• HOW TO COMPLETE THIS TASK
From the first line to the last, return the material exactly.

+===+

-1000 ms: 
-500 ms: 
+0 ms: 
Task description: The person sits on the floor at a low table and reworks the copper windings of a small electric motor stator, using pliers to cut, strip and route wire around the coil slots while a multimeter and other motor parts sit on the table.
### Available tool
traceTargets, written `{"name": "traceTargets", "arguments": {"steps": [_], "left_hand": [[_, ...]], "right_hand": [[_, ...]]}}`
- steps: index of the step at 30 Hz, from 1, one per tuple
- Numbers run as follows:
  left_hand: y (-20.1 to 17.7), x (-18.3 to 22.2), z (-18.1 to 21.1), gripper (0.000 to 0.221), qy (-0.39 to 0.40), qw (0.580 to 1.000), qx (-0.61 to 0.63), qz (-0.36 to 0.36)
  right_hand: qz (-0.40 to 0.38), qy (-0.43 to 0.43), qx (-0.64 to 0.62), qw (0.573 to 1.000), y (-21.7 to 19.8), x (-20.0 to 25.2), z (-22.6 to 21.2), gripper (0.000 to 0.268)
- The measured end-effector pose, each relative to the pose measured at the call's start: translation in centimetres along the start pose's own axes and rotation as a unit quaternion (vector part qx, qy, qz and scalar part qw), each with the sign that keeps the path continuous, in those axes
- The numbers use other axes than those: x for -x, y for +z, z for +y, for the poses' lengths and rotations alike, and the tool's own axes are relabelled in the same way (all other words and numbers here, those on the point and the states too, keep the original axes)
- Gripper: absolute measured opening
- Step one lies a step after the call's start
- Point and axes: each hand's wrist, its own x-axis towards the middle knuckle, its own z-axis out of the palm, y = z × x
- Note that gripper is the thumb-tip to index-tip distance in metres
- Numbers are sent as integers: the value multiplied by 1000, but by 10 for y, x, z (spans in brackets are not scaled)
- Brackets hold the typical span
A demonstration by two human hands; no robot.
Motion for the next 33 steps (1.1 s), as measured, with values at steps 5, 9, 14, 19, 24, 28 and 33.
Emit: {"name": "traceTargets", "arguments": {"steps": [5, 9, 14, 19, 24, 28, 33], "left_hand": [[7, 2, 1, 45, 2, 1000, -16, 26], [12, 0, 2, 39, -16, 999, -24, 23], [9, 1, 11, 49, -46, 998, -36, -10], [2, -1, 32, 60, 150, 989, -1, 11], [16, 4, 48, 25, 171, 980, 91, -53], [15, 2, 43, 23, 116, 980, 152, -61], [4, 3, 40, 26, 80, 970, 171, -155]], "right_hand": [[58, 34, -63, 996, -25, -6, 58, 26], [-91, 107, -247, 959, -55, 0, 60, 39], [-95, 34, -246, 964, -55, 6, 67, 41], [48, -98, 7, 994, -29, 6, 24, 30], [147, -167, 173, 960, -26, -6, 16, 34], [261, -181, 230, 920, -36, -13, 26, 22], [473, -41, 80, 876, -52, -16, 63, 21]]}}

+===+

• TASK ANSWER
-1000 ms: 
-500 ms: 
+0 ms: 
Task description: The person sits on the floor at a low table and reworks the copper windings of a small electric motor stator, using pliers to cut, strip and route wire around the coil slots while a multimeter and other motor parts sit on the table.
### Available tool
traceTargets, written `{"name": "traceTargets", "arguments": {"steps": [_], "left_hand": [[_, ...]], "right_hand": [[_, ...]]}}`
- steps: index of the step at 30 Hz, from 1, one per tuple
- Numbers run as follows:
  left_hand: y (-20.1 to 17.7), x (-18.3 to 22.2), z (-18.1 to 21.1), gripper (0.000 to 0.221), qy (-0.39 to 0.40), qw (0.580 to 1.000), qx (-0.61 to 0.63), qz (-0.36 to 0.36)
  right_hand: qz (-0.40 to 0.38), qy (-0.43 to 0.43), qx (-0.64 to 0.62), qw (0.573 to 1.000), y (-21.7 to 19.8), x (-20.0 to 25.2), z (-22.6 to 21.2), gripper (0.000 to 0.268)
- The measured end-effector pose, each relative to the pose measured at the call's start: translation in centimetres along the start pose's own axes and rotation as a unit quaternion (vector part qx, qy, qz and scalar part qw), each with the sign that keeps the path continuous, in those axes
- The numbers use other axes than those: x for -x, y for +z, z for +y, for the poses' lengths and rotations alike, and the tool's own axes are relabelled in the same way (all other words and numbers here, those on the point and the states too, keep the original axes)
- Gripper: absolute measured opening
- Step one lies a step after the call's start
- Point and axes: each hand's wrist, its own x-axis towards the middle knuckle, its own z-axis out of the palm, y = z × x
- Note that gripper is the thumb-tip to index-tip distance in metres
- Numbers are sent as integers: the value multiplied by 1000, but by 10 for y, x, z (spans in brackets are not scaled)
- Brackets hold the typical span
A demonstration by two human hands; no robot.
Motion for the next 33 steps (1.1 s), as measured, with values at steps 5, 9, 14, 19, 24, 28 and 33.
Emit: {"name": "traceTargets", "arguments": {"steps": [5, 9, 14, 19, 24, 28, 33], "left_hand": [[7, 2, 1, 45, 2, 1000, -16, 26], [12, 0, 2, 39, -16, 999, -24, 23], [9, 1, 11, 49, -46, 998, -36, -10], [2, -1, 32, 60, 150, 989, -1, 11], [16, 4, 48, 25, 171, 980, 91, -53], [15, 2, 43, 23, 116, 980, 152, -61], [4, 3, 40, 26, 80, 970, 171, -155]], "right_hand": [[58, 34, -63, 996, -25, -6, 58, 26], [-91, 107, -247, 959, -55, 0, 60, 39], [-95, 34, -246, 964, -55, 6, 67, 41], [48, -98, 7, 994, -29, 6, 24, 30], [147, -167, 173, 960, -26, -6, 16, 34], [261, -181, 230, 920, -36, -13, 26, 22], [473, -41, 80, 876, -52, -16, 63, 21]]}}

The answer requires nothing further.